IR and changesets¶

The IR (intermediate representation) is binoc's lingua franca. Every comparator emits IR nodes; every transformer rewrites them; every renderer consumes them. The IR is the contract — both within a single binoc run and across releases — so understanding its shape is essential to writing plugins or building a pipeline that consumes binoc's output.

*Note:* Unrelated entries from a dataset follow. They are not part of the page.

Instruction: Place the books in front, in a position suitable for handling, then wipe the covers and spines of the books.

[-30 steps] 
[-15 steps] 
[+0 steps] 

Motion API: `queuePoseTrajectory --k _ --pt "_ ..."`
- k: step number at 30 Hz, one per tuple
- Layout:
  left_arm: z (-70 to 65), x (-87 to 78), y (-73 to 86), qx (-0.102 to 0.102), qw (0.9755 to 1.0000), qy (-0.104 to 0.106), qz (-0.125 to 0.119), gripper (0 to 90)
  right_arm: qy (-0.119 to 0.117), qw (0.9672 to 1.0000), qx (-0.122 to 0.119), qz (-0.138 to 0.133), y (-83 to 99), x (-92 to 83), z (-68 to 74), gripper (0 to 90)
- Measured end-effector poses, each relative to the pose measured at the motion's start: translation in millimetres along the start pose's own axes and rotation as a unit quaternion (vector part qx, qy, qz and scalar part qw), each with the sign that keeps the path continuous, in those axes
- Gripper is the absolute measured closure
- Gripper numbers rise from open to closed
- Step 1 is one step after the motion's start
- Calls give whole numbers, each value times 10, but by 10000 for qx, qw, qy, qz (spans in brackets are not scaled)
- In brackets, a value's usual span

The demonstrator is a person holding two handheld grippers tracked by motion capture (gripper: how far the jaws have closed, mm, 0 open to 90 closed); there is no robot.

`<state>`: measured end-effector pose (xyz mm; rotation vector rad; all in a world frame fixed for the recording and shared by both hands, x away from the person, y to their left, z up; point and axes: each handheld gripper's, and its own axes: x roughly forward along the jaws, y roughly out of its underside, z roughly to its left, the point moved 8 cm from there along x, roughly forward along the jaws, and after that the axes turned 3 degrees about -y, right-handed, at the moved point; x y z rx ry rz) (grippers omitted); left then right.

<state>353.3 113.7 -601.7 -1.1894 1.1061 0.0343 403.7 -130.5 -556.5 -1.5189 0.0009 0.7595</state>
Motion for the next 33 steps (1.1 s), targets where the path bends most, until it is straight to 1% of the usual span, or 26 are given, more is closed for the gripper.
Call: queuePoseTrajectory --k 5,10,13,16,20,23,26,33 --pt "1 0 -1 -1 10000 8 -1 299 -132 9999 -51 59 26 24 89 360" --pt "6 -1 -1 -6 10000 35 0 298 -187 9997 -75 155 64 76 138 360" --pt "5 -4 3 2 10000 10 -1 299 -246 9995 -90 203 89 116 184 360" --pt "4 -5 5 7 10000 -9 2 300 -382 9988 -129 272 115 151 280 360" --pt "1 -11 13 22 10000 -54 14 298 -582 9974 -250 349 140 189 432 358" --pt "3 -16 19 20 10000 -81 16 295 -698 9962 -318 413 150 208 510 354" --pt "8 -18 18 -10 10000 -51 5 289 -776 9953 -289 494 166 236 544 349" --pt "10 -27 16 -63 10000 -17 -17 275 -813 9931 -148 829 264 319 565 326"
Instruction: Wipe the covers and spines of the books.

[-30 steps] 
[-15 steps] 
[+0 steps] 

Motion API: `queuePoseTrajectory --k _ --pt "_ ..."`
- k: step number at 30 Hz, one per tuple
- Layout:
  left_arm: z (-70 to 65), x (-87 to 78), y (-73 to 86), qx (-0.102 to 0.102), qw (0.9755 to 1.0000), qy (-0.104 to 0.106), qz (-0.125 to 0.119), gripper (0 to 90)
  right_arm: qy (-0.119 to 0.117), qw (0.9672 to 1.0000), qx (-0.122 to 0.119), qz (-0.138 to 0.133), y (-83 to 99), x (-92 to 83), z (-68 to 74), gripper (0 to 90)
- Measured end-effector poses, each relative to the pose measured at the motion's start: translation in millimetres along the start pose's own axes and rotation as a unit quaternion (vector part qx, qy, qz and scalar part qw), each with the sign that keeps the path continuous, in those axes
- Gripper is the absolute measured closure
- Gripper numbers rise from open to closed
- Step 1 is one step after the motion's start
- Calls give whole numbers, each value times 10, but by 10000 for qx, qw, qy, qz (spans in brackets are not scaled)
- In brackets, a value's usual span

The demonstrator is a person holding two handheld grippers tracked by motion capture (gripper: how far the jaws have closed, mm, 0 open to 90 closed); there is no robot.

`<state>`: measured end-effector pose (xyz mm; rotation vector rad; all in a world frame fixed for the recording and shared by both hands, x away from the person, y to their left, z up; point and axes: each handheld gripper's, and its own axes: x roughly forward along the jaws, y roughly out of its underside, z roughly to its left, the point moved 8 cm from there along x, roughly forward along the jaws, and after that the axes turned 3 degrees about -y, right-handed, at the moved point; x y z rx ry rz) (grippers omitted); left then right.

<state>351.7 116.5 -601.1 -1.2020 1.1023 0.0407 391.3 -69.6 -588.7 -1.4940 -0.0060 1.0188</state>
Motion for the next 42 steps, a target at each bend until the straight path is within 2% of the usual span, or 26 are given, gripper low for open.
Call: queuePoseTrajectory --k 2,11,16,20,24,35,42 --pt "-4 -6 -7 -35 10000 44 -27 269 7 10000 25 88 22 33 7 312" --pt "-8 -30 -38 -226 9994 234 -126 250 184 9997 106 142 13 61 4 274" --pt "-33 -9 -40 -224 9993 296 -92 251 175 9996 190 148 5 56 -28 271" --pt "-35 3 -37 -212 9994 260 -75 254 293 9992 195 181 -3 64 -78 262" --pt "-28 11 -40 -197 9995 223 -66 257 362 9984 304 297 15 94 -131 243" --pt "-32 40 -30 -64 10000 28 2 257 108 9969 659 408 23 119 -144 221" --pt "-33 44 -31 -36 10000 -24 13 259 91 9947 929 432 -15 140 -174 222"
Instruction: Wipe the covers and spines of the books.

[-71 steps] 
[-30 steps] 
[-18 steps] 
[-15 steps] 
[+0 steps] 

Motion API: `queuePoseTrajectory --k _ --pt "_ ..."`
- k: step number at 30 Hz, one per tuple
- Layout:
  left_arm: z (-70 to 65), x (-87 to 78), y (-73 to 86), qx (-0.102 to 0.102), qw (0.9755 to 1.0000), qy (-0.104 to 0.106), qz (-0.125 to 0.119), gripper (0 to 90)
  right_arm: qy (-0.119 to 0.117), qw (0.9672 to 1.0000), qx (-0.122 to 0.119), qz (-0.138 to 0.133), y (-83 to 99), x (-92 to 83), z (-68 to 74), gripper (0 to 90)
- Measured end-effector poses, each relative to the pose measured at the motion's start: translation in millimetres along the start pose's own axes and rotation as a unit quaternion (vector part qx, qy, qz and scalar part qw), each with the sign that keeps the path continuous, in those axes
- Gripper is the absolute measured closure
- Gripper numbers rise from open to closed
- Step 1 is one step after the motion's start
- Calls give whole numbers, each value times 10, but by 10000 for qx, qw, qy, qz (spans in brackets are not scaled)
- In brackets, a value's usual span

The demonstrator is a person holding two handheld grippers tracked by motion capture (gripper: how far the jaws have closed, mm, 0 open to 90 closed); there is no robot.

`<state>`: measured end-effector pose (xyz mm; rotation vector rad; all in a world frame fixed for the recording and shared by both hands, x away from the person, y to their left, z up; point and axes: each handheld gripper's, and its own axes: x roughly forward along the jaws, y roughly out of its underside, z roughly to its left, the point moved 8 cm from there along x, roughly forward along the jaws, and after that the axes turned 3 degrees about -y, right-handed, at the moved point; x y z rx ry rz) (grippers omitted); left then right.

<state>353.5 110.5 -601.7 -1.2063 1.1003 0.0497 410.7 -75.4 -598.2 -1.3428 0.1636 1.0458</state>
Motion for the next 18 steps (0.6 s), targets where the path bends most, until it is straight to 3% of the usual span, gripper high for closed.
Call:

A changeset is a tree of `DiffNode` values¶

Each changeset is a single DiffNode (the root) with children, grandchildren, and so on. The shape mirrors the input snapshots: a directory becomes a container node with file children; a zip archive becomes a container node with the archive's contents as children; a CSV file becomes a leaf with column / row details.

flowchart TD
    Root["root: directory (modify)"]
    Root --> A["data/extra.csv (add)"]
    Root --> B["data/records.csv (modify, +1 row)"]
    Root --> C["docs/readme.txt (modify, +2/-1 lines)"]

`DiffNode` fields¶

The full set of fields, defined in binoc-core/src/ir.rs:

Field	Type	Purpose
`action`	open string	What happened: `"add"`, `"remove"`, `"modify"`, `"move"`, `"reorder"`, `"identical"`, … Plugins may define new values.
`item_type`	open string	What the item is: `"directory"`, `"file"`, `"tabular"`, `"zip_archive"`, … The core never interprets it.
`path`	string	Logical path within the snapshot, e.g. `"archive.zip/data/file.csv"`.
`source_path`	optional	For moves and renames: the original (left-side) path.
`summary`	optional	Human-readable one-liner ("2 lines added, 1 removed"). Set by comparators or transformers; rendered by renderers.
`tags`	set of strings	Semantic observations: `binoc.column-reorder`, `binoc.content-changed`, … Open and namespaced by convention.
`children`	list	Child diff nodes forming the tree structure.
`details`	map	Comparator-specific structured data (column lists, row counts, hashes).
`annotations`	map	Transformer-added metadata, kept separate from `details`.
`comparator`	optional	Which comparator produced this node — provenance for the extract chain.
`transformed_by`	list	Transformers that modified this node, in order — provenance for the extract chain.
`artifacts`	list of `ArtifactDescriptor`	Pointers to typed payloads published by comparators. See Artifacts and composition.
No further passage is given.